The species A. tubingensis is morphologically very similar to A. niger, what makes it difficult to distinguish them based only on morphological information. Nevertheless, in this study A. tubingensis could be macroscopically distinguished by its production of sclerotia, which present a characteristic white to pink color. Although Samson et al. (22) reported that the sclerotia production by species of A. tubingensis is not always observed. Studies demonstrated that the other species have a capacity to produce these structures, including A. carbonarius, A. ellipticus, A. aculeatus, A. costaricaensis, A. piperis, A. sclerotioniger, A. aculeatinus and A. sclerotiicarbonarius (22, 23). However, these structures were never observed in the species of A. ibericus (24).

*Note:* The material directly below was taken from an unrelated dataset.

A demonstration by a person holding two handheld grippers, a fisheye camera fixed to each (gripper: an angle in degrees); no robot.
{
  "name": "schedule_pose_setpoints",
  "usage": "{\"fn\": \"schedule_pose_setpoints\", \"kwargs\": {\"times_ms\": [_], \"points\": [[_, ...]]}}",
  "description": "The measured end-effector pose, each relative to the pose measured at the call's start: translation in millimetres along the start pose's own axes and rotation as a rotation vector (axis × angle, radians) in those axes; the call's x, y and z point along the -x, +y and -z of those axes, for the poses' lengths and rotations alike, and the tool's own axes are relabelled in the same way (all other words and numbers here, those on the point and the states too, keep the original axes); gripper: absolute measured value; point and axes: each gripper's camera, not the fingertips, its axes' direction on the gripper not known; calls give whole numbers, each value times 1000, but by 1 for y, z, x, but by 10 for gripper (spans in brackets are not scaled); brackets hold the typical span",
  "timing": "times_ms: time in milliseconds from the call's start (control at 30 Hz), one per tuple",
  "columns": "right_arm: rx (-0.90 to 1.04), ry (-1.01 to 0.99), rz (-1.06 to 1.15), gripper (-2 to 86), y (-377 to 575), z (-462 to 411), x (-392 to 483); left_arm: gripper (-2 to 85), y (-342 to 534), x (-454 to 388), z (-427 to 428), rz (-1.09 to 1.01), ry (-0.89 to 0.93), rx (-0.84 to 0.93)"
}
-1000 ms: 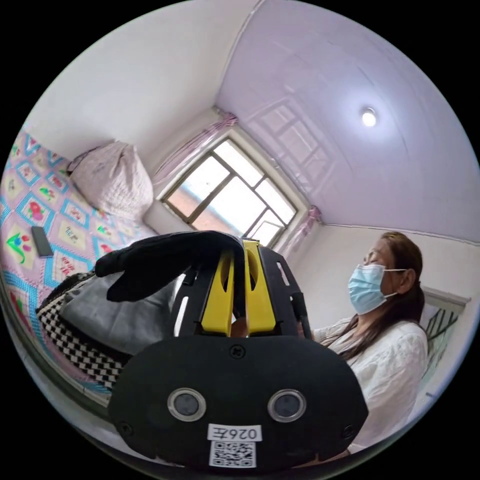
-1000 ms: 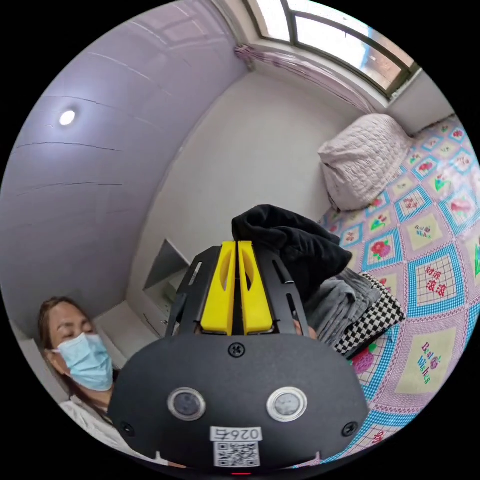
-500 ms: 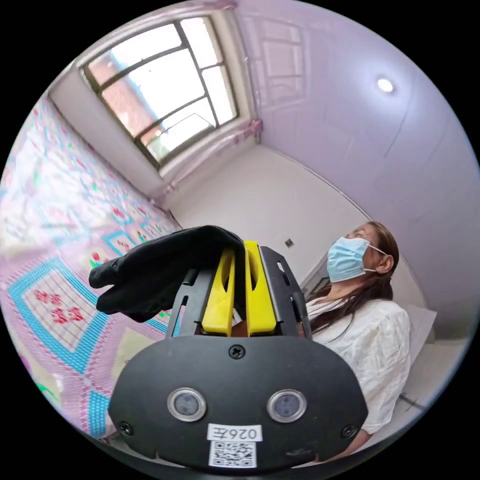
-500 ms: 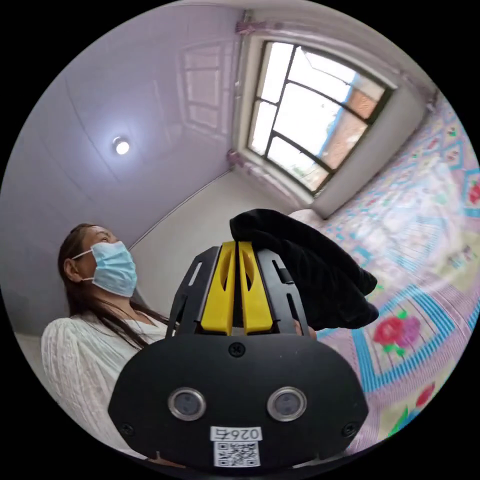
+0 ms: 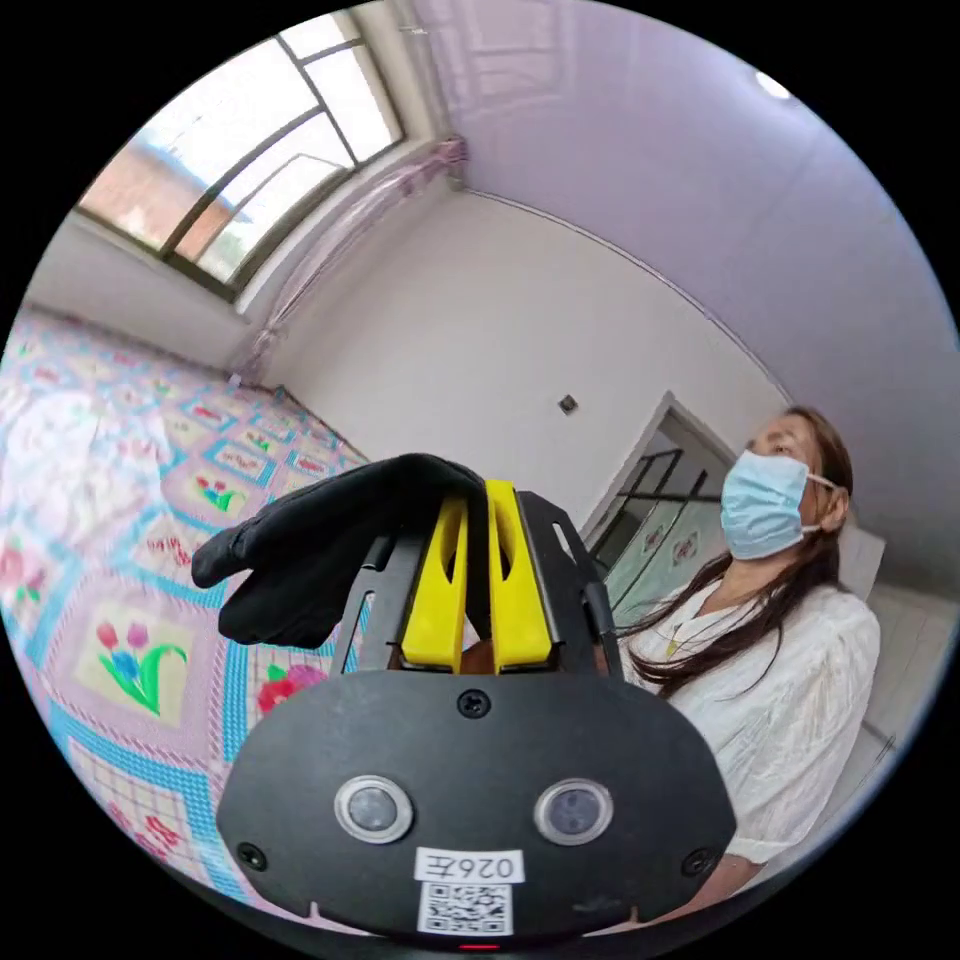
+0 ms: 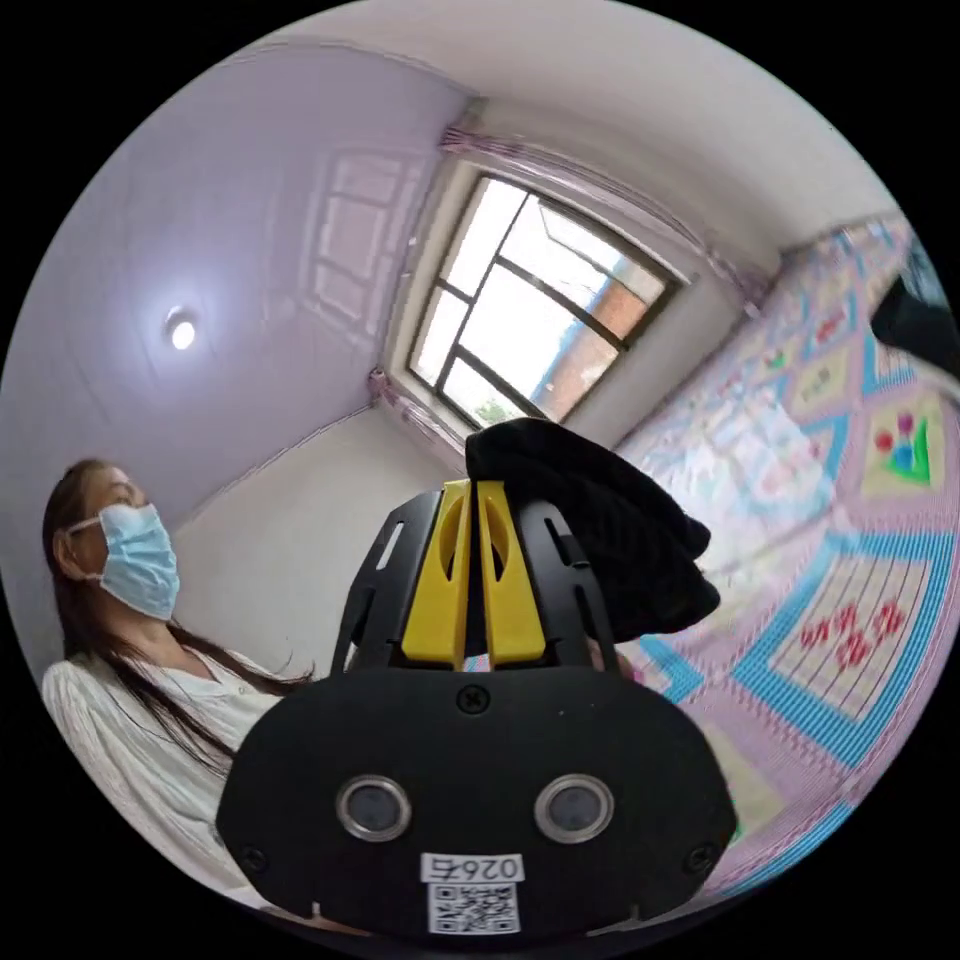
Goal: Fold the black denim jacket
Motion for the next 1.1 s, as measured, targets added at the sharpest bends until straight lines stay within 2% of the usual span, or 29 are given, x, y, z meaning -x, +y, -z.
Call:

The results also describe a morphologic similarity between Aspergillus niger Aggregate and A. niger, A. tubingiensis and A. foetidus. Morphologically, the differences are subtle as already observed by other authors (22). In relation to the uniseriate species, including A. japonicus and A. aculeatus, these could not be distinguished based only on the macroscopic observation of their morphological characteristics.
Conidial ornamentation
Among the biseriate species, A. carbonarius could be easily distinguished from the other species based on size and conidial ornamentation, whose diameter varied from 7 to 9 µm, although some reached 10 µm. Other species that produce large conidia include A. homomorphus, A. sclerotiicarbonarius, A. sclerotioniger (22, 23) and A. ibericus (22, 23, 24). The rest of the species studied presented conidia with varying sizes, between 3 to 5 µm. Aspergillus foetidus, A. niger and A. tubingensis are species that are difficult to distinguish based on morphology (22); however, A. foetidus could be distinguished from these species by its conidial ornamentation, which when formed present themselves as delicately spiny and, when mature, as smooth conidia. The uniseriate species A. aculeatus and A. japonicus could not be distinguished by their conidial ornamentation as both present spiny conidia. Although these two species are morphologically similar, some differences were observed. A. aculeatus presents larger vesicles compared to those of A. japonicus. Another characteristic that was observed and which helped distinguish these two species was the shape of the conidia; the species A. aculeatus presents predominantly ellipsoidal conidia while A. japonicus, presents globular and subglobular conidia (Figure 2), as was noted by Klich (12).
Figure 2.
Scanning electron micrographs of the conidia of Aspergillus Section Nigri. A.aculeatus (A); A. carbonarius (B); A.foetidus (C); A. japonicus (D); A.niger Aggregate (E); A niger (F), A. tubingensis (G), Aspergillus sp UFLA DCA 01 (H).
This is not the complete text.